Shut out the lights, Arco Arena
Late in the fourth quarter, a familiar image of Will Ferrell and Christopher Walken parodying Blue Oyster Cult on Saturday Night Live was broadcast on the jumbo-screen above center court. “I’ve got a fever and the only prescription … is more cowbell,” Walken barked. And so, Kings fans, as they have for 28 years, made near-deafening noise in the former Arco, now Sleep Train, Arena for the last time.
This particular night, Saturday, April 9, was the final game before the arena presumably becomes a vacant ghost dome.

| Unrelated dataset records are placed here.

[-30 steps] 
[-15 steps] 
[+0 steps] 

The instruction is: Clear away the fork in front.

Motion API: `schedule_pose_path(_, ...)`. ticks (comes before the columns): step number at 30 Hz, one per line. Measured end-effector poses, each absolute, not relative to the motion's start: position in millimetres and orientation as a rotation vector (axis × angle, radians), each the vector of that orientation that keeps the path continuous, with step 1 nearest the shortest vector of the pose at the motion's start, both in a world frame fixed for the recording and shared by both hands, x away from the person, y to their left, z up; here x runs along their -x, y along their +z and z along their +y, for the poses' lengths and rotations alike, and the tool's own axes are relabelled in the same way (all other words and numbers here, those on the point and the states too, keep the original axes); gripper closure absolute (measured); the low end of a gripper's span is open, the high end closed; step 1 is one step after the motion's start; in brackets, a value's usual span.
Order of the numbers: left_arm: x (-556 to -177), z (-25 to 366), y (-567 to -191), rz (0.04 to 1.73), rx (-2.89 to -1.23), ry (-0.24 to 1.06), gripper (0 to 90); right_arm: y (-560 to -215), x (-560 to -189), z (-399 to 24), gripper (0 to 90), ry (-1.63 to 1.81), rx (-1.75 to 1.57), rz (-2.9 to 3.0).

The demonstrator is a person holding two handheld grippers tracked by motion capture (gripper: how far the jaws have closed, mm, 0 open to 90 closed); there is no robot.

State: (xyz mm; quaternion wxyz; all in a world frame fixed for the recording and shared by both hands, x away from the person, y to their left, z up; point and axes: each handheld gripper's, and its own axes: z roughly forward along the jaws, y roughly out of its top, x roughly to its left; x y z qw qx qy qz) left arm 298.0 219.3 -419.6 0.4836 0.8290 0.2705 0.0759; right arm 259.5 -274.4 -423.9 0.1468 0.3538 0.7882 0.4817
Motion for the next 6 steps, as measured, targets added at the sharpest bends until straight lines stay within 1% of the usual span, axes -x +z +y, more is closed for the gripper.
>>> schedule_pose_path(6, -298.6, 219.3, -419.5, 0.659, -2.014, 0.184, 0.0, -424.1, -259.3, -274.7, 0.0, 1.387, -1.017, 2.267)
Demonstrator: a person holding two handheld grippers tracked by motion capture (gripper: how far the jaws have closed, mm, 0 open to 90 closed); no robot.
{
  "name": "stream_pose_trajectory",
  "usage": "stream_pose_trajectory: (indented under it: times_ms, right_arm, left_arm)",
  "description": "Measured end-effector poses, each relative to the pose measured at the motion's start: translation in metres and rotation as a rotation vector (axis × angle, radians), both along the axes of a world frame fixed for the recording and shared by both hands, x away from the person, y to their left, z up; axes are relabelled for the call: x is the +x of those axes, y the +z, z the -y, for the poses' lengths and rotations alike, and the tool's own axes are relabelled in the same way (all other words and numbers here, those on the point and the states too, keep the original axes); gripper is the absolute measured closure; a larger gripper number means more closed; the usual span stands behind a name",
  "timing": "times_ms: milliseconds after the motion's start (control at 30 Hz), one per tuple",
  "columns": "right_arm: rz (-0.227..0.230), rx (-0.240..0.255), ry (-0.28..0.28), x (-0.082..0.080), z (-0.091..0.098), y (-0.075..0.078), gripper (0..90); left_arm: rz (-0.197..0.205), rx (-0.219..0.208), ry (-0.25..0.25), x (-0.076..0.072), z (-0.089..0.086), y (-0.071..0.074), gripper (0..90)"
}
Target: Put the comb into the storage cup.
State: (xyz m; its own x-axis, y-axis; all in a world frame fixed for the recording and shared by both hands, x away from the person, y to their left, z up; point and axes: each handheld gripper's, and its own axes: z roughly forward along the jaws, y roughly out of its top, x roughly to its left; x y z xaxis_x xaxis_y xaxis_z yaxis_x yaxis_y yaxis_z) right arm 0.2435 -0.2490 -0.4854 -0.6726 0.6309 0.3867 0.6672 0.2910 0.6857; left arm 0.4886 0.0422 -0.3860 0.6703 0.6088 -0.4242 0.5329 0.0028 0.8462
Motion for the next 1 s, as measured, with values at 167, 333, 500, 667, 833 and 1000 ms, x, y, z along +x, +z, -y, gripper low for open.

Built in 1988 and named Arco Arena II, it only cost $40 million. Compare that to the $507 million price tag on Golden 1 Center downtown, and $40 million is likely just the cost of the chairs. Arco looks like a cement barn in a field, one where actual cows once roamed Natomas in the ’80s. When Lakers head coach Phil Jackson called Sacramento a “cow town,” Kings fans leaned into the diss by filling the arena with cowbells. It’s a tradition that will not die. Cowbells still pass through security in obscene sizes to create a clanging, clunky symphony of 17,000 known as “Arco Thunder.”
In good times and bad, Arco Arena symbolized home-court advantage. Whether it’s Kobe Bryant, Bill Walton, Shaquille O’Neal or Lebron James, they all say the same thing: Arco (or whatever one calls it) remains the loudest court in the NBA. When Mike Bibby hit “the shot” that won Game 5 of the Western Conference Finals in 2002, Arco likely set the loudest arena record. In 2013, the Kings invited Guinness to make that record official. In the inaugural season, Larry Bird felt the thunder when he missed two clutch free throws that sealed a Kings win against the Celtic dynasty of the 1980s. So with seven seconds left on Saturday and Oklahoma City Thunder’s Russell Westbrook at the free throw line to potentially tie the game—to spoil the final game at Arco—Kings announcer Scott Moak hit his cue.
“Let’s give him a taste of that Arco Thunder.”
Westbrook made all three, but a foul at the other end that sent Rudy Gay to the line with one second remaining sealed a Kings victory. A finale apropos of the franchise’s haphazard season. Asked if meant a lot to him to be the last player to score in the arena, Gay kept it about the team’s accomplishment.
“Naw, it’s all about the win,” he said. “They could have beat us and shut the lights off and it wouldn’t have been as sweet.”
Throughout the night, 30 former Kings players were the guests of honor, sporting baby blue jerseys in homage to the first season. Brad Miller embraced the celebration by coming out of retirement in the form of an arena hypeman. What he referred to as his “bow-hunting arm” was getting good use lobbing T-shirts and mini-basketballs into the crowd. Much like visiting players talk of Arco a certain way, former Kings have their own language of respect, admiration and an intangible element that gave them some of their best seasons in the league.
“That court out there—that 94 feet—that was magical,” Miller said.